🤖 AI Summary
Existing LLM safety evaluation tools exhibit strong bias toward high-resource languages, leaving low-resource languages—such as Polish—without systematic safety assessment. Method: We introduce the first human-annotated Polish-language LLM safety classification benchmark and adversarial perturbation dataset, featuring fine-grained safety categories and diverse attack types. Our approach integrates supervised fine-tuning and adversarial testing using HerBERT, Llama-Guard-3-8B, and a Polish-adapted PLLuM model. Results: The lightweight HerBERT classifier achieves significantly higher accuracy than state-of-the-art guard models under both standard and adversarial settings, demonstrating the efficacy of domain-adapted lightweight models.

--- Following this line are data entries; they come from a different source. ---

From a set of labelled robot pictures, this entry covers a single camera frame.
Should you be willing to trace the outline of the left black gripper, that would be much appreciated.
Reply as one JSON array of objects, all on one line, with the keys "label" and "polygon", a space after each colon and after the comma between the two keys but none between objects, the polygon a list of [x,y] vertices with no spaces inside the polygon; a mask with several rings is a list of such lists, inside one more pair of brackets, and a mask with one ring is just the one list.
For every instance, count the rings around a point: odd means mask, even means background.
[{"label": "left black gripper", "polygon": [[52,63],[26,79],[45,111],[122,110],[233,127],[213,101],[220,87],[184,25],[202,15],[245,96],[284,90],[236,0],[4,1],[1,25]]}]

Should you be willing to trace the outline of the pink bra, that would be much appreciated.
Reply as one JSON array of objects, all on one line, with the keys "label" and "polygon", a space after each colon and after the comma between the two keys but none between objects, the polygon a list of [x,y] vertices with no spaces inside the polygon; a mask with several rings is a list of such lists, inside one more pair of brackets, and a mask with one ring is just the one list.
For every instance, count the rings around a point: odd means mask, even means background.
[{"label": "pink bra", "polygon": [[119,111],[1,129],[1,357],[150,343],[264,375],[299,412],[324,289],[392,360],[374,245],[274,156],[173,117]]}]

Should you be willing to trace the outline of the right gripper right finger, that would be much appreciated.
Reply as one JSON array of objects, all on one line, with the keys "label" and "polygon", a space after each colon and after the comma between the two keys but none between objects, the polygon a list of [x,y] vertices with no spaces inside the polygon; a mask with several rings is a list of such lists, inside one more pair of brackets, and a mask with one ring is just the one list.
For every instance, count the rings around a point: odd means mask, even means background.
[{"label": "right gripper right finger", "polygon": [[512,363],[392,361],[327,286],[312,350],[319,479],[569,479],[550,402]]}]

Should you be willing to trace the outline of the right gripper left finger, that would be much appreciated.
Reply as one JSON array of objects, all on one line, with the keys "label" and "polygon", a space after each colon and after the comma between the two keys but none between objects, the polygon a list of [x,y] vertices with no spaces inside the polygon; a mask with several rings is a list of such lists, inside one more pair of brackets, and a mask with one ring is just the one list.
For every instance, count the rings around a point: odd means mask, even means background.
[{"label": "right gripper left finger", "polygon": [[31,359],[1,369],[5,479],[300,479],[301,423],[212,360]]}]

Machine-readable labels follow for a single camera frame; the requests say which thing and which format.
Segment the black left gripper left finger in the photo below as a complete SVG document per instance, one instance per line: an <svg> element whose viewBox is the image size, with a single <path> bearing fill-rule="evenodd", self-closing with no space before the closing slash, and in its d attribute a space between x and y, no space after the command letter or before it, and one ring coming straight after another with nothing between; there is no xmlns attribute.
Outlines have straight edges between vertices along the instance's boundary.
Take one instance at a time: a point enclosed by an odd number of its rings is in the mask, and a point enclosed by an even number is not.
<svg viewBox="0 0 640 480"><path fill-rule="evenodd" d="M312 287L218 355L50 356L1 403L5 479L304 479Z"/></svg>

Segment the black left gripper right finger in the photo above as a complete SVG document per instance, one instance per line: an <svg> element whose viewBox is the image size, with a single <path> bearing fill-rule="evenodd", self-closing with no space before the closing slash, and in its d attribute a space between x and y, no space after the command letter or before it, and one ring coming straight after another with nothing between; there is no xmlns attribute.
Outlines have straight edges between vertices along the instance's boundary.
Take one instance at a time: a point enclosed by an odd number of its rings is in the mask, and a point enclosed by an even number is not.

This work fills a critical gap in LLM safety evaluation for low-resource languages and provides a reusable methodology and benchmark infrastructure for non-English safety assessment.
📝 Abstract
Despite increasing efforts to ensure the safety of large language models (LLMs), most existing safety assessments and moderation tools remain heavily biased toward English and other high-resource languages, leaving majority of global languages underexamined. To address this gap, we introduce a manually annotated benchmark dataset for language model safety classification in Polish. We also create adversarially perturbed variants of these samples designed to challenge model robustness. We conduct a series of experiments to evaluate LLM-based and classifier-based models of varying sizes and architectures. Specifically, we fine-tune three models: Llama-Guard-3-8B, a HerBERT-based classifier (a Polish BERT derivative), and PLLuM, a Polish-adapted Llama-8B model. We train these models using different combinations of annotated data and evaluate their performance, comparing it against publicly available guard models. Results demonstrate that the HerBERT-based classifier achieves the highest overall performance, particularly under adversarial conditions.